A new free and open source tool from Microsoft Research is designed to leverage crowdsourcing in order to build multilingual content on Wikipedia.

WikiBhasha Beta is currently available for download from the Redmond company, and can be used in order to expand the number of languages in which Wikipedia content is available.

According to the software giant, WikiBhasha is based on the work done with WikiBABEL, a Microsoft Research project set up to take advantage of a language community in order to collaboratively create linguistic parallel data.

“WikiBhasha beta enables Wikipedia users and contributors to explore and source content from English Wikipedia articles, to translate the content into a set of target languages, and to use the content with user additions and corrections for contribution to the target language Wikipedia,” Microsoft stated.

“The content creation workflow is flexible enough to accommodate new content creation, at the same time preserving reusable information, such as references and templates.”

WikiBhasha is designed to work in tandem with Microsoft’s machine translation technology, but with one limitation.

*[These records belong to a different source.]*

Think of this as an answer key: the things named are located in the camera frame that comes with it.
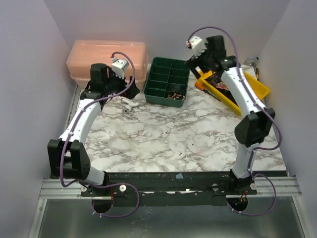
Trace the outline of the black mounting base plate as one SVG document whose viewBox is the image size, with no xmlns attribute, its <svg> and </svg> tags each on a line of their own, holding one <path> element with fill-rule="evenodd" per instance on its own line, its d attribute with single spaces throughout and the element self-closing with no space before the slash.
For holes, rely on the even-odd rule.
<svg viewBox="0 0 317 238">
<path fill-rule="evenodd" d="M 114 188 L 93 188 L 81 193 L 98 204 L 114 206 L 225 206 L 227 196 L 257 194 L 252 178 L 235 181 L 230 172 L 109 173 Z"/>
</svg>

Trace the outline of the metal clamp in corner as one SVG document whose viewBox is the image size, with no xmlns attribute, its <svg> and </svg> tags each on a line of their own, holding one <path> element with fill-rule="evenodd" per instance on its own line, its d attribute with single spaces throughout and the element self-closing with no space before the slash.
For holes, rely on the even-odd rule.
<svg viewBox="0 0 317 238">
<path fill-rule="evenodd" d="M 259 57 L 255 57 L 255 58 L 253 58 L 253 59 L 246 59 L 245 65 L 249 65 L 249 66 L 252 66 L 252 67 L 256 67 L 258 61 L 259 61 Z"/>
</svg>

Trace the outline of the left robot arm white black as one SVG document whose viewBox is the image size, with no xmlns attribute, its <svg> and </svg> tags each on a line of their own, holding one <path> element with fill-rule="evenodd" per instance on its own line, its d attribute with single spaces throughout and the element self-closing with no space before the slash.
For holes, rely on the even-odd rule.
<svg viewBox="0 0 317 238">
<path fill-rule="evenodd" d="M 62 186 L 68 186 L 64 179 L 69 178 L 73 182 L 91 184 L 99 196 L 109 192 L 107 173 L 91 166 L 84 144 L 93 122 L 109 99 L 116 96 L 134 98 L 139 93 L 133 75 L 128 83 L 125 81 L 124 73 L 128 66 L 125 59 L 114 59 L 111 65 L 92 64 L 90 82 L 80 95 L 74 118 L 59 139 L 49 141 L 51 172 L 60 178 Z"/>
</svg>

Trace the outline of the pink translucent storage box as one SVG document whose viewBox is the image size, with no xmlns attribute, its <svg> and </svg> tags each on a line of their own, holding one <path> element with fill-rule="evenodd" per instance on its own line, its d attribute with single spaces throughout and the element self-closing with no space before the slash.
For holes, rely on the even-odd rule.
<svg viewBox="0 0 317 238">
<path fill-rule="evenodd" d="M 143 42 L 77 40 L 66 62 L 70 77 L 80 88 L 85 88 L 90 81 L 91 65 L 95 63 L 111 65 L 110 57 L 114 52 L 125 53 L 132 60 L 136 72 L 135 83 L 142 91 L 145 87 L 149 60 Z"/>
</svg>

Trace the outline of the dark floral rose tie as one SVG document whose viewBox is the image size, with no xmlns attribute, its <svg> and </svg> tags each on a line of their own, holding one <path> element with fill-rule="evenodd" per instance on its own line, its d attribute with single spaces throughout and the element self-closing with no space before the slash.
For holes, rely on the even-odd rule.
<svg viewBox="0 0 317 238">
<path fill-rule="evenodd" d="M 185 95 L 182 92 L 171 91 L 169 92 L 167 98 L 172 100 L 183 101 L 185 100 Z"/>
</svg>

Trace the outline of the white ribbed handheld device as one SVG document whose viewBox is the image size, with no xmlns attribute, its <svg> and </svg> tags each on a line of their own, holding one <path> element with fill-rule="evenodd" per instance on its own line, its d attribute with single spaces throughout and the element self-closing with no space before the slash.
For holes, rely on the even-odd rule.
<svg viewBox="0 0 317 238">
<path fill-rule="evenodd" d="M 133 108 L 139 107 L 139 103 L 138 102 L 133 102 L 133 101 L 131 101 L 128 98 L 121 97 L 120 100 L 124 104 L 123 111 L 126 112 L 126 113 L 130 112 Z"/>
</svg>

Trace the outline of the colourful patterned tie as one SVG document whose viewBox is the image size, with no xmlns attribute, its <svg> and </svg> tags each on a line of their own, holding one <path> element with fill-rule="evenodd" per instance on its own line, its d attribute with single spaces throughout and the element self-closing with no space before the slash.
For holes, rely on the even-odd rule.
<svg viewBox="0 0 317 238">
<path fill-rule="evenodd" d="M 216 84 L 216 88 L 221 90 L 227 90 L 227 91 L 229 90 L 228 87 L 223 82 Z"/>
</svg>

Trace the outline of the yellow plastic tray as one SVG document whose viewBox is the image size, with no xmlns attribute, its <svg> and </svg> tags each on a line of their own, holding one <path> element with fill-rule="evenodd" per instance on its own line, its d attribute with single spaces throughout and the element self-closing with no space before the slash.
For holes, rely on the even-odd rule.
<svg viewBox="0 0 317 238">
<path fill-rule="evenodd" d="M 230 108 L 235 114 L 241 116 L 241 111 L 237 105 L 235 105 L 233 102 L 231 102 L 228 98 L 226 98 L 222 93 L 217 91 L 212 85 L 206 82 L 206 79 L 213 75 L 214 73 L 212 71 L 209 71 L 207 73 L 200 73 L 200 78 L 197 79 L 197 82 L 201 83 L 204 85 L 205 88 L 210 90 L 211 92 L 215 93 L 215 95 L 220 99 L 222 103 L 224 103 L 228 108 Z M 251 75 L 248 73 L 244 73 L 245 78 L 247 79 L 249 85 L 253 89 L 254 93 L 256 96 L 260 99 L 263 100 L 265 96 L 267 96 L 270 92 L 270 89 L 267 88 L 265 85 L 257 81 L 257 79 L 254 79 Z"/>
</svg>

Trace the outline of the green divided organizer tray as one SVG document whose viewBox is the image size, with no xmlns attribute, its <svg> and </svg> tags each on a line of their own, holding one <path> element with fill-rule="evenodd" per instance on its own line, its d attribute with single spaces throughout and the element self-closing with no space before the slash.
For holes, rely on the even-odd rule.
<svg viewBox="0 0 317 238">
<path fill-rule="evenodd" d="M 155 57 L 144 88 L 147 103 L 180 108 L 184 101 L 168 99 L 171 91 L 187 94 L 190 70 L 184 60 Z"/>
</svg>

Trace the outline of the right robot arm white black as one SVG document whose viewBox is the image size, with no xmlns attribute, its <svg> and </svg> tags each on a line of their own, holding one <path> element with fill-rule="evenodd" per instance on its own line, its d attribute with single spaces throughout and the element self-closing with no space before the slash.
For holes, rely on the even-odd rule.
<svg viewBox="0 0 317 238">
<path fill-rule="evenodd" d="M 255 150 L 259 149 L 268 136 L 275 117 L 274 109 L 266 108 L 253 92 L 236 56 L 228 56 L 222 35 L 208 37 L 206 40 L 191 36 L 187 47 L 193 55 L 186 65 L 196 77 L 199 67 L 203 73 L 212 71 L 229 89 L 240 109 L 242 120 L 234 129 L 239 143 L 236 161 L 229 172 L 228 189 L 239 194 L 252 182 L 251 166 Z"/>
</svg>

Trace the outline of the orange handled tool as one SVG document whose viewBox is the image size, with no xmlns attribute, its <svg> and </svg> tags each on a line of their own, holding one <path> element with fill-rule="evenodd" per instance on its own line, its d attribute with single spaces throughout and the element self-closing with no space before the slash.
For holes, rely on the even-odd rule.
<svg viewBox="0 0 317 238">
<path fill-rule="evenodd" d="M 203 84 L 201 84 L 199 82 L 196 82 L 195 83 L 195 87 L 197 89 L 199 89 L 200 91 L 202 91 L 202 92 L 204 92 L 206 94 L 209 94 L 210 96 L 212 96 L 213 98 L 215 98 L 216 100 L 218 100 L 220 102 L 220 99 L 215 95 L 215 93 L 213 93 L 210 90 L 208 90 L 207 88 L 205 88 Z"/>
</svg>

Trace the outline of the dark paisley tie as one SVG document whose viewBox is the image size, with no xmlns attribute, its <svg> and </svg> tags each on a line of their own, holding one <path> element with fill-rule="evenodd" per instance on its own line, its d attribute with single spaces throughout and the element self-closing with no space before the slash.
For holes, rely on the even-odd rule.
<svg viewBox="0 0 317 238">
<path fill-rule="evenodd" d="M 220 80 L 220 78 L 216 75 L 216 74 L 213 74 L 211 75 L 210 77 L 208 77 L 206 79 L 206 82 L 209 83 L 210 85 L 212 85 L 217 91 L 219 91 L 220 93 L 222 93 L 226 98 L 228 98 L 231 102 L 233 102 L 235 105 L 237 105 L 235 99 L 233 98 L 231 92 L 228 90 L 221 90 L 221 89 L 217 89 L 216 88 L 216 84 L 222 82 Z"/>
</svg>

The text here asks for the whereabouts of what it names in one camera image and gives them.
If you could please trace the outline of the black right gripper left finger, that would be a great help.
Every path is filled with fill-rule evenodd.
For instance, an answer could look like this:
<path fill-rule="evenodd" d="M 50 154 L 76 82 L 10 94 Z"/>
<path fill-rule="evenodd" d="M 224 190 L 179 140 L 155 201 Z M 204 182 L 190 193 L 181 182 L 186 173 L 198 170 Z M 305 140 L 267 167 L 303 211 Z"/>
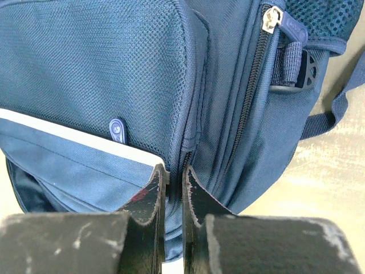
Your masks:
<path fill-rule="evenodd" d="M 111 213 L 29 213 L 1 220 L 2 273 L 160 273 L 166 171 Z"/>

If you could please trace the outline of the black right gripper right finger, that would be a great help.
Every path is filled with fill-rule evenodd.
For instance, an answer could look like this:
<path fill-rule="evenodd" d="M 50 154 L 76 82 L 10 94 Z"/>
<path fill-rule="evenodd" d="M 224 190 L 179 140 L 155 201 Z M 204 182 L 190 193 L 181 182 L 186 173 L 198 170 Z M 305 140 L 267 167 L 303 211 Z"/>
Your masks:
<path fill-rule="evenodd" d="M 185 273 L 360 273 L 333 222 L 308 217 L 238 216 L 182 175 Z"/>

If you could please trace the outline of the navy blue student backpack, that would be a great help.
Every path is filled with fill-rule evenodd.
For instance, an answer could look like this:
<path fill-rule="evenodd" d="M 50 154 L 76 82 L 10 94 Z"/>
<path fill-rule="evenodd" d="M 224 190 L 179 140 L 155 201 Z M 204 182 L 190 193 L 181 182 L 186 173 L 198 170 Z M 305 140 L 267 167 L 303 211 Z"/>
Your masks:
<path fill-rule="evenodd" d="M 311 115 L 330 57 L 363 1 L 2 1 L 1 150 L 22 211 L 112 212 L 150 177 L 105 145 L 152 153 L 170 173 L 165 255 L 183 255 L 181 179 L 239 213 L 300 140 L 343 118 L 345 92 Z"/>

Users will not be able to perform translations between all the language pairs supported by Microsoft Translator, but only between English as a source language and any of the other languages featured by the technology.

All the content that is translated by contributors will be submitted to the appropriate Wikipedias, the software giant informs.

Users interested in contributing will need to install the WikiBhasha beta, which is designed as a browser application that will be brought to life by Wikipedia articles.

“It features an intuitive and simple UI layer that stays on the target language Wikipedia for the entire content creation process,” the company stated.

“This UI layer integrates content discovery, linguistic and collaborative services, focusing the user primarily on content creation in the target Wikipedia.

“A simple 3-step process guides the user in the content discovery and sourcing from English Wikipedia articles, composing target language Wikipedia article and, finally, publication in target Wikipedia. While a typical session may be to enhance a target language Wikipedia article, new articles may also be created following similar process.”

The WikiBhasha label has been coined through a combination of “Wiki” and “Bhasha” (language in Hindi or Sanskrit).

Microsoft Research released WikiBhasha Beta as an open-source MediaWiki extension. The solution can also be leveraged as a user gadget in Wikipedia. The wikibhasha.org site hosted on Windows Azure is set up to offer an installable bookmarklet.